Cumberbatch grew up middle-class in London but attended Harrow. His parents wanted him to be a barrister, though they are actors; instead, their son fell in love with the craft while backstage at one of mother Wanda Ventham‘s plays. Instead of plunging into acting when he left Harrow, however — and before studying drama at Manchester — he spent months teaching in a Tibetan monastery.
“It was very lonely at times but also inclusive,” he says. “There was this incredible experience of just for the first time properly thinking, ‘Oh my God! There’s so much going on in there.’ ” Cumberbatch still meditates, but “10 minutes every other week, practically. It’s very sporadic. But I do still try.”
It’s unclear what direction Cumberbatch’s career will follow outside Sherlock, for which he’s committed to another season after the current one (he claims he does not know how long he’ll continue beyond that). Regardless, he seems poised to become one of Britain’s most memorable actors.
He’s had his tentpole movies, with Star Trek and a voice part as Smaug in Peter Jackson‘s Hobbit trilogy, while continuing to embrace smaller, character-driven projects. He appears in 12 Years a Slave (which screened in Toronto, to rave reviews, along with Estate) and The Weinstein Co.’s August: Osage County. In the former, he plays a sympathetic slave owner; in the latter, the bullied son of Chris Cooper.
Although his work on 12 Years was fleeting, director Steve McQueen was impressed. “There’s a dignity to him, a correctness,” he says. “He’s a real gentleman, and there aren’t a lot of them about. There’s also a Britishness to him that is very old-fashioned, and I don’t mean in a stuffy way — in a real, welcoming way. We haven’t seen people like that in a long time.”
Cumberbatch says he’d like to appear in a feature film that Gary Oldman is planning to direct but is circumspect regarding questions about the next Star Wars film, despite rumors that he will join its cast: “I don’t know. Who knows, who knows? Nothing is known of that. I worked with J.J. [Abrams, who directed Star Trek Into Darkness and now is prepping Episode VII]. Obviously, he knows. Everyone who wants to be part of that film, they know about.”
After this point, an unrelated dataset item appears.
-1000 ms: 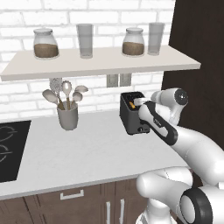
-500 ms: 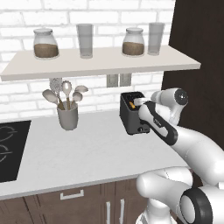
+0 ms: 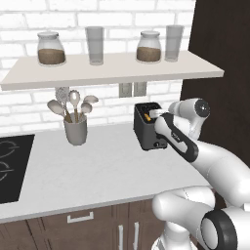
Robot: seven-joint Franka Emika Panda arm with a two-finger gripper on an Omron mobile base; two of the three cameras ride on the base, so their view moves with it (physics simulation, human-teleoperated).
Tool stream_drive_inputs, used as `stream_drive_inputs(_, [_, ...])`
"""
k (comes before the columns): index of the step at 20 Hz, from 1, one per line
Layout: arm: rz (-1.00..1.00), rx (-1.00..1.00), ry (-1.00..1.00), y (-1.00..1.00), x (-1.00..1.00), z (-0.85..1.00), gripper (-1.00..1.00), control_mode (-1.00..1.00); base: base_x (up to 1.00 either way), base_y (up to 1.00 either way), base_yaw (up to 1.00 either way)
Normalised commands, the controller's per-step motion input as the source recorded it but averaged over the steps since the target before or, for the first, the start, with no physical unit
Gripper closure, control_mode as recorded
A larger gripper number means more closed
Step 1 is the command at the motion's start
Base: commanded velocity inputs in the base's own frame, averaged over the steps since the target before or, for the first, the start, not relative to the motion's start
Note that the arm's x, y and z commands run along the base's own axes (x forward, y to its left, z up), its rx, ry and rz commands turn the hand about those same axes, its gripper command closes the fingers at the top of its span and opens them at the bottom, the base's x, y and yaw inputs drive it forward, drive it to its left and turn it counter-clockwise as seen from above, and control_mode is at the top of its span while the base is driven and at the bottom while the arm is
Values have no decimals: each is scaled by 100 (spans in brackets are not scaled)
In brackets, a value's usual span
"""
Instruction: Start the toaster. Once the lever pops up, take the bread to the plate on the dining counter.
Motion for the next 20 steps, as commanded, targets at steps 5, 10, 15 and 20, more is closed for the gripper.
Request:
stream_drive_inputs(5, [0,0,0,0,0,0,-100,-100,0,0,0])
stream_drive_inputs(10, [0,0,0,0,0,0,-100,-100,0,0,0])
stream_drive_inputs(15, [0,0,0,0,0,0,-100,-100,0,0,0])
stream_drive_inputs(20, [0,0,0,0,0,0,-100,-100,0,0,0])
He is adamant that Star Wars had nothing to do with his recent decision to pull out of Guillermo del Toro‘s Crimson Peak. “Absolutely not. No, no, no, no. That was nothing to do with it at all. [It was] between me and Guillermo, to be honest. It was amicable, and that’s all I’m going to say.”
Questions like these are likely to dominate Cumberbatch’s life for the foreseeable future. Whether he is ready to answer them is another matter.
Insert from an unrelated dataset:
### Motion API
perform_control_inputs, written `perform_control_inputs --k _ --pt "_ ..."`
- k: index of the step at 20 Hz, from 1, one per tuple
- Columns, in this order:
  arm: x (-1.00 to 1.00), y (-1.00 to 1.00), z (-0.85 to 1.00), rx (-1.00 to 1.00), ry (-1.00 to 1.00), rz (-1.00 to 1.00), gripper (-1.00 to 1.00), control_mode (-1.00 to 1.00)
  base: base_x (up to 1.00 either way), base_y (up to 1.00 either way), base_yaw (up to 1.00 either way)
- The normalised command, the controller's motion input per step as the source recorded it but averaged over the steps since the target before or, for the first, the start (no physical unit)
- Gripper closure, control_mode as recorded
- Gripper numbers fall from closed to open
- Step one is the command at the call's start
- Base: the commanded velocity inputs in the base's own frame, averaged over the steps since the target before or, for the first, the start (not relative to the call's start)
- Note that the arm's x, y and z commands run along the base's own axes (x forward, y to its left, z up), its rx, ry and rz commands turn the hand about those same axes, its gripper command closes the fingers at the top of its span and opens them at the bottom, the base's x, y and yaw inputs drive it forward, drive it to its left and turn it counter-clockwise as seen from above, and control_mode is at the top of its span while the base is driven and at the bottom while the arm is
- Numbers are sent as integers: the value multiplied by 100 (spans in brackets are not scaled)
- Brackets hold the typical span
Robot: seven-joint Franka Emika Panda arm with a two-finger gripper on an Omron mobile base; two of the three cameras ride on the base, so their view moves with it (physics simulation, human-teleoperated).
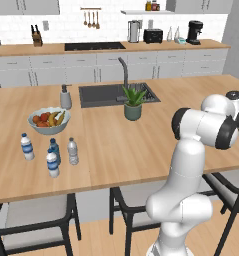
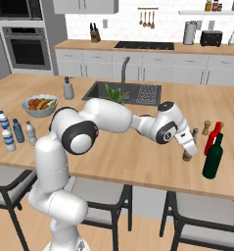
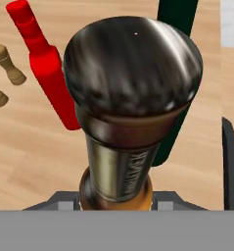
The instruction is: Move the plastic bottles in the middle to the plastics group, and the glass bottles in the middle to the glass group.
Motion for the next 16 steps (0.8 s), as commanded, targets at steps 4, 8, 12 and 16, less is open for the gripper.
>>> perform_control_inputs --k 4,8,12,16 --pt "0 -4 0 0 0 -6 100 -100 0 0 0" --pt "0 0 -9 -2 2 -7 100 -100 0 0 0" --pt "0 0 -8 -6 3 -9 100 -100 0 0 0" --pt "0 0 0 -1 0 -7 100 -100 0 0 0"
If he wants to be a major star, he may have to, like it or not. And right now, Cumberbatch seems torn about the future, ambivalent toward the lure of stardom and more drawn to the less ephemeral.
“Sometimes as an actor you’re looking for the infinite,” he says. “If you can hold that, if you can remember that in the chaos, [it will] anchor you and give you grace and ease.”
This is the better half of Cumberbatch, the part that makes him appealing. But then his defensiveness returns.
As he heads back to the set, where he has just days to wrap Sherlock before flying to Toronto for the Fifth Estate screening, he reminds me bluntly not to leave out the end of his experience in South Africa, when that stranger came to his aid.
“Everything has to be reduced [in an article]; that’s the nature of it,” he says. “But don’t tell me, after I’ve given you all of this, that that’s not important to you, and it won’t end up in the story. Because that means a lot to me. You know?”